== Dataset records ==
++++++

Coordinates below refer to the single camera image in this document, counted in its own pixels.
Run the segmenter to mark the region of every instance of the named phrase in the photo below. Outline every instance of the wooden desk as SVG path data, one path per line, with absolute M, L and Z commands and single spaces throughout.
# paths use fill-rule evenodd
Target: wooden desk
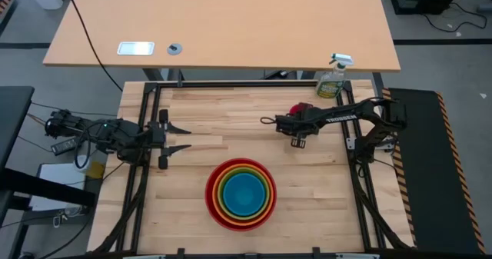
M 374 96 L 371 81 L 353 81 L 353 86 L 356 101 Z M 142 82 L 126 83 L 118 117 L 138 121 L 143 87 Z M 138 253 L 175 254 L 179 247 L 187 254 L 308 253 L 312 247 L 322 252 L 362 251 L 341 126 L 325 126 L 318 136 L 307 138 L 305 149 L 296 149 L 289 137 L 259 121 L 285 114 L 299 101 L 322 108 L 336 105 L 335 100 L 318 98 L 310 87 L 164 89 L 160 108 L 169 109 L 174 125 L 193 132 L 170 134 L 169 144 L 193 147 L 174 154 L 167 171 L 157 168 L 158 151 L 153 152 Z M 363 134 L 371 126 L 361 121 Z M 229 231 L 215 223 L 204 202 L 212 170 L 239 157 L 261 162 L 278 189 L 271 218 L 249 232 Z M 375 158 L 391 163 L 390 155 L 382 151 Z M 111 156 L 106 172 L 117 165 L 119 161 Z M 394 170 L 374 163 L 371 173 L 382 216 L 403 241 L 412 244 Z M 89 250 L 102 242 L 119 218 L 127 176 L 124 166 L 102 185 Z M 371 219 L 367 222 L 375 243 Z M 126 248 L 130 238 L 129 228 Z
M 103 64 L 139 68 L 400 71 L 381 0 L 75 0 Z M 154 42 L 152 56 L 120 56 L 120 42 Z M 167 47 L 179 43 L 180 55 Z M 46 65 L 98 65 L 70 5 Z

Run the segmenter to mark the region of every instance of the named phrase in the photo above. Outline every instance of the white label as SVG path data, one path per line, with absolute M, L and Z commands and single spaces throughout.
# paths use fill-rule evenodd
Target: white label
M 121 42 L 118 47 L 119 55 L 152 55 L 154 42 Z

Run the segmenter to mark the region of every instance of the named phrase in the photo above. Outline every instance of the red object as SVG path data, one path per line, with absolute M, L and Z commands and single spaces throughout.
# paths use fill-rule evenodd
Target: red object
M 271 183 L 273 184 L 273 191 L 271 198 L 273 198 L 273 204 L 271 205 L 270 211 L 267 213 L 267 215 L 264 217 L 263 220 L 259 221 L 256 224 L 252 224 L 250 226 L 239 226 L 236 224 L 231 224 L 227 222 L 225 219 L 223 219 L 218 212 L 215 210 L 214 205 L 212 203 L 212 198 L 213 198 L 213 187 L 214 187 L 214 182 L 217 179 L 218 175 L 227 167 L 232 166 L 234 164 L 252 164 L 258 168 L 260 168 L 270 179 Z M 205 203 L 207 205 L 208 213 L 217 221 L 221 226 L 233 230 L 233 231 L 250 231 L 252 229 L 255 229 L 256 227 L 259 227 L 262 225 L 265 221 L 267 221 L 268 218 L 270 218 L 271 213 L 274 211 L 275 204 L 277 203 L 277 187 L 275 186 L 275 181 L 273 177 L 271 176 L 270 172 L 265 168 L 262 164 L 251 160 L 247 158 L 235 158 L 228 160 L 222 164 L 220 164 L 218 167 L 212 171 L 210 174 L 210 177 L 208 178 L 207 185 L 205 186 Z
M 299 111 L 303 111 L 305 108 L 312 108 L 313 105 L 304 103 L 304 102 L 299 102 L 298 104 L 292 106 L 291 110 L 289 110 L 290 115 L 295 115 Z

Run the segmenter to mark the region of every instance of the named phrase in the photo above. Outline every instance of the cleaning solution bottle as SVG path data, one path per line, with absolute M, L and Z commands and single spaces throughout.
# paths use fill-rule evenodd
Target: cleaning solution bottle
M 345 67 L 354 65 L 350 55 L 332 54 L 330 64 L 337 62 L 333 71 L 325 72 L 316 85 L 316 95 L 322 98 L 336 98 L 344 88 Z

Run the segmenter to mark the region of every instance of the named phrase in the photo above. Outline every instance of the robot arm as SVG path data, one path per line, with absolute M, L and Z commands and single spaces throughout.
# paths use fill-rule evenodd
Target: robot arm
M 381 117 L 374 112 L 377 106 L 384 109 Z M 275 119 L 262 118 L 261 122 L 275 123 L 277 132 L 292 136 L 291 146 L 304 148 L 305 138 L 311 134 L 318 134 L 325 125 L 356 119 L 368 120 L 374 124 L 373 129 L 367 135 L 355 141 L 357 159 L 372 161 L 375 147 L 389 134 L 405 128 L 407 113 L 404 105 L 397 101 L 369 98 L 357 104 L 328 109 L 300 103 L 295 105 L 287 115 L 275 115 Z
M 74 116 L 70 111 L 53 111 L 52 117 L 46 121 L 47 136 L 57 138 L 79 137 L 96 144 L 96 148 L 106 154 L 116 153 L 118 159 L 129 163 L 143 165 L 150 161 L 146 158 L 148 149 L 160 148 L 159 168 L 168 168 L 168 156 L 184 148 L 180 145 L 166 147 L 166 132 L 190 134 L 189 131 L 174 127 L 168 121 L 167 110 L 159 112 L 159 122 L 149 122 L 144 130 L 139 125 L 123 119 L 88 120 Z

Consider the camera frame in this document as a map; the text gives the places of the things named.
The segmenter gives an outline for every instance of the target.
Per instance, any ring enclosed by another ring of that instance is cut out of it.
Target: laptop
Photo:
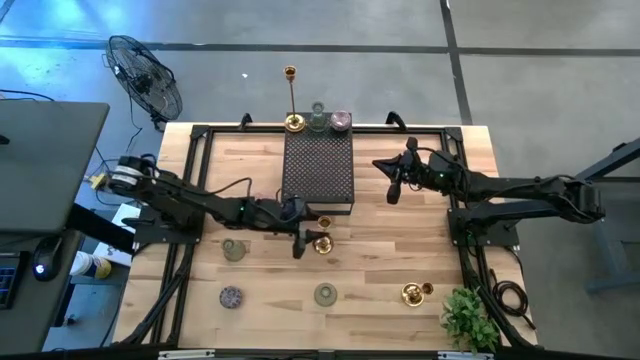
[[[62,230],[109,105],[0,100],[0,233]]]

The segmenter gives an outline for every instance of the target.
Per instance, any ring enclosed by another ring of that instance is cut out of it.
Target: green plant
[[[489,348],[492,352],[498,344],[498,327],[487,316],[487,312],[478,294],[470,289],[453,289],[453,295],[447,297],[442,314],[442,327],[447,336],[453,339],[453,347],[459,351]]]

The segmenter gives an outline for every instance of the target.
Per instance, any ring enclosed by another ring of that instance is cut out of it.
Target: concrete floor
[[[640,3],[633,0],[449,4],[459,46],[640,46]],[[0,41],[105,40],[112,34],[188,44],[447,44],[438,0],[15,0],[0,23]],[[329,109],[351,110],[356,122],[381,122],[396,110],[409,123],[461,124],[449,55],[400,52],[155,55],[176,74],[184,101],[179,121],[239,121],[245,112],[256,121],[280,119],[288,106],[281,69],[295,64],[300,106],[322,100]],[[125,151],[135,129],[128,97],[103,67],[101,54],[0,48],[0,74],[3,88],[108,102],[111,113],[98,146],[113,158]],[[473,123],[489,126],[503,176],[576,173],[640,133],[640,57],[464,55],[461,70]],[[134,120],[145,129],[132,153],[157,152],[161,135],[135,104]],[[637,175],[640,169],[631,163],[624,171]],[[78,202],[104,207],[85,188]],[[628,212],[638,209],[633,204],[625,205]],[[640,289],[593,296],[583,289],[588,279],[605,275],[592,227],[552,219],[523,221],[518,230],[540,343],[553,350],[638,357]],[[51,347],[95,346],[96,339],[79,338],[84,340]]]

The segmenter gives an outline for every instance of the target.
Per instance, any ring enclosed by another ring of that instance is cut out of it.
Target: fan grille
[[[129,96],[151,114],[170,121],[182,112],[182,98],[170,70],[140,42],[129,36],[112,36],[107,61]]]

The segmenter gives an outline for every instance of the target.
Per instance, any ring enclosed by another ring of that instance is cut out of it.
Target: wooden table
[[[158,166],[181,175],[193,123],[167,126]],[[469,167],[497,176],[489,131],[464,126]],[[253,194],[273,197],[281,185],[283,134],[217,134],[213,141],[207,190],[245,176]],[[438,137],[417,136],[420,146],[440,148]],[[181,348],[442,350],[451,342],[440,327],[442,302],[462,286],[460,261],[451,246],[445,212],[448,198],[403,187],[398,205],[388,205],[388,179],[371,161],[402,152],[407,136],[354,135],[356,201],[350,216],[334,217],[330,229],[336,246],[328,255],[311,246],[301,260],[291,256],[288,236],[227,230],[207,216],[191,270]],[[200,164],[196,161],[192,182]],[[236,186],[223,195],[244,196]],[[225,260],[220,242],[243,240],[249,249],[238,263]],[[129,335],[158,296],[166,245],[147,247],[132,264],[114,340]],[[500,280],[523,285],[513,256],[487,248],[487,260]],[[331,307],[313,300],[315,287],[329,282],[338,290]],[[416,308],[400,298],[408,282],[430,282],[434,292]],[[242,289],[236,310],[223,308],[218,295],[228,285]],[[169,332],[173,300],[168,305],[163,339]],[[521,318],[509,318],[521,334],[536,342]]]

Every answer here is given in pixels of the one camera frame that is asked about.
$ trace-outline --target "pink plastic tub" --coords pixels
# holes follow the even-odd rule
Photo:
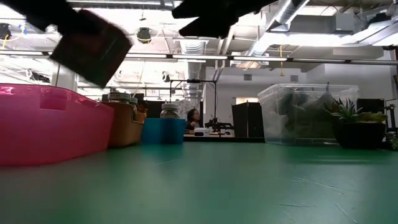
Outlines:
[[[113,109],[52,86],[0,83],[0,166],[61,162],[104,151]]]

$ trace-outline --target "jar lid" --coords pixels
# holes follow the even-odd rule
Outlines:
[[[117,92],[114,92],[114,93],[109,93],[108,94],[108,99],[109,100],[119,100],[119,101],[130,101],[130,98],[131,98],[131,96],[130,96],[130,94],[128,94],[128,93],[117,93]]]
[[[173,103],[164,103],[164,104],[162,104],[162,110],[166,110],[166,109],[177,110],[178,109],[178,105],[175,105]]]
[[[138,99],[135,98],[135,97],[132,97],[132,98],[130,99],[130,103],[138,104]]]

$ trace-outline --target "blue plastic container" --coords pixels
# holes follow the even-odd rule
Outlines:
[[[182,144],[185,120],[172,118],[147,118],[142,130],[143,144]]]

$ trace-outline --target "white object on desk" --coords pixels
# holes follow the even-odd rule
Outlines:
[[[195,137],[209,137],[210,130],[208,128],[195,128],[193,130],[193,135]]]

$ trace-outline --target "woman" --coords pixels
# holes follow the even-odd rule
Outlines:
[[[187,114],[187,122],[185,124],[185,129],[194,130],[200,127],[200,113],[196,109],[192,109]]]

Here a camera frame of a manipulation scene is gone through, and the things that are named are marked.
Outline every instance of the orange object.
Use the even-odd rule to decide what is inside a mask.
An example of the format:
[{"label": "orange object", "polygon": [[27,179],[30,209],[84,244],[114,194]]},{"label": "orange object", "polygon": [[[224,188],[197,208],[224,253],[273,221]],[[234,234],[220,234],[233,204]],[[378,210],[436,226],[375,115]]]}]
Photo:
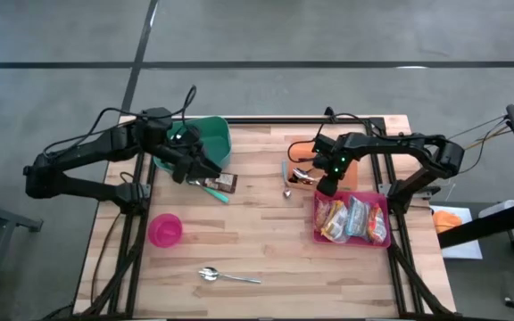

++++++

== WHAT IS REQUIRED ==
In the data above, which lines have "document"? Report each of them.

== WRITTEN REPLY ==
Coordinates below refer to the single camera image in this document, counted in its own pixels.
Consider the camera frame in this document as a map; the text gives the places of the things named.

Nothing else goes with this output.